Cloe me miraba desde el borde de la cama, mientras su rodilla bellamente formada escapaba de la fina seda roja del vestido.

Yo empezaba a entender su psicología, y aquella provocación -estaba seguro de que no sucedería nada- era sólo un castigo. Quería hacerme sufrir por haberme salido del guión, con el agravante de que había habido otra mujer por medio.

Reuní fuerzas, dispuesto a repeler el ataque sensual.

Cloe apretó levemente sus labios carnosos y se pasó la mano por la melena suelta antes de decir.

– ¿Te has fijado en que de Leo a Cloe sólo hay una C de diferencia?

– Es verdad -dije cohibido-'. ¿Tendrá un significado? Tal vez en la consonante que nos separa esté la respuesta. C de coincidencia.

Cloe sonrió para sus adentros antes de decir:

– C de cuentista.

– C de calculadora -me defendí.

Para añadir más leña al juego, Cloe se inclinó sobre mí como una gata y clavó los codos a lado y lado de mi cuerpo. Un efecto buscado para que pudiera ver a través de su escote unos pechos formidables, apenas contenidos en un sujetador negro.

– C de cruel -dije sin aliento.

– C de caso -concluyó mientras bajaba de la cama y, ya de pie, se alisaba el vestido, repentinamente seria-. Te espero abajo. Sales ya hacia Montserrat.

16

Mientras Cloe conducía el coche de alquiler hacia la estación, me dije que ni en mil años llegaría a conocerla. Había saltado del castigo erótico a una fría exposición de los detalles prácticos sobre mi misión.

– Tienes una celda reservada bajo otro nombre -dijo al girar por la Gran Vía en dirección a Plaza España-. Así te mantendrás un tiempo en el anonimato. Te aconsejo que acudas a los oficios, visites la Virgen y todo eso que hacen los peregrinos.

Mientras la escuchaba, sostenía un sobre con mi nueva identidad y los últimos pagos que me adeudaba la Fundación.

– ¿Cómo sabes que no huiré de noche montaña abajo, como un ladrón?

– Pese a tu torpeza, seguimos confiando en ti. Además, sabes que el premio gordo está al final del camino.

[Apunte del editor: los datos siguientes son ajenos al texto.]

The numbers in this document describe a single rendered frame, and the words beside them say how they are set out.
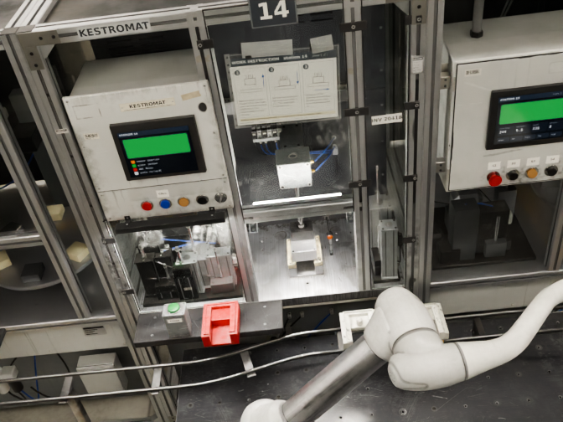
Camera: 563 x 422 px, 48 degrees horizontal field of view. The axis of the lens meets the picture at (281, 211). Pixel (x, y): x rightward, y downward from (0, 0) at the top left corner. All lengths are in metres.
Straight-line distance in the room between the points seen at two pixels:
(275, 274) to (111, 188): 0.76
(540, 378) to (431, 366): 0.86
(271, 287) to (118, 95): 0.97
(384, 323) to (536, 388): 0.83
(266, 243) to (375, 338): 0.94
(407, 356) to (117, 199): 1.02
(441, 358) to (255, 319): 0.85
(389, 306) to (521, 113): 0.68
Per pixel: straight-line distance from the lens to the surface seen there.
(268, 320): 2.33
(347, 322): 2.33
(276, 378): 2.45
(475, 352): 1.74
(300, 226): 2.41
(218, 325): 2.33
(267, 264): 2.53
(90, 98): 1.91
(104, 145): 1.99
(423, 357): 1.70
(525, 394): 2.44
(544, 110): 2.02
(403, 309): 1.78
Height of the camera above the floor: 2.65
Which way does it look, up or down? 39 degrees down
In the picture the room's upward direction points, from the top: 8 degrees counter-clockwise
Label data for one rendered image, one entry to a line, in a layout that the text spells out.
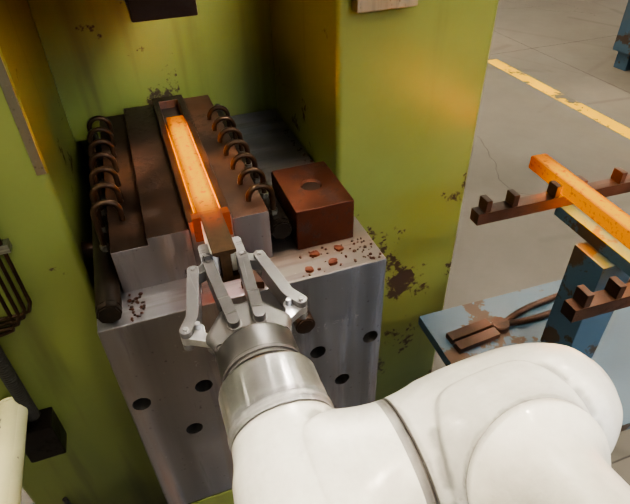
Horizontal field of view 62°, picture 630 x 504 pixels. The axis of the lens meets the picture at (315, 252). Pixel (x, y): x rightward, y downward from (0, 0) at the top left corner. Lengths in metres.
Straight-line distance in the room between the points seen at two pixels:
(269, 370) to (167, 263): 0.30
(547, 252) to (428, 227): 1.38
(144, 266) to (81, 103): 0.49
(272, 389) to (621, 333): 0.76
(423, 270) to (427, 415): 0.72
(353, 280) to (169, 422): 0.34
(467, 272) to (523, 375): 1.77
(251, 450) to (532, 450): 0.19
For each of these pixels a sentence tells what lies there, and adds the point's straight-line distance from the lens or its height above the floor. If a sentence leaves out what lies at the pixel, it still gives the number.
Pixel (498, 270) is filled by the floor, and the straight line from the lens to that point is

No le pedí que me concretara esto último, que podía significar mucho más dinero o la gloria de salvar el mundo de un peligro que no acertaba a adivinar. También podía ser la promesa de una noche con Cloe.

Para apartar este pensamiento turbador de mi cabeza, le recriminé:

– Si me hubieras consultado antes te hubiera pedido que reservaras la celda donde se alojó Fleming Nolte. Por cierto, nunca hemos hablado de él.

Dicho esto, saqué el recorte del periódico suizo y lo puse en el salpicadero para que lo viera. Cloe sonrió tenuemente y, tras echar una breve mirada a la fotografía amarillenta, declaró:

– Te he reservado la celda de Nolte. Nunca hubiera pasado por alto una oportunidad así.

– ¿ Oportunidad?

– Tenemos motivos para pensar que tu amigo Fleming descubrió algo importante antes de que lo asesinaran. Por eso te hemos asignado su celda. Cualquier rastro suyo puede llevarte al grial.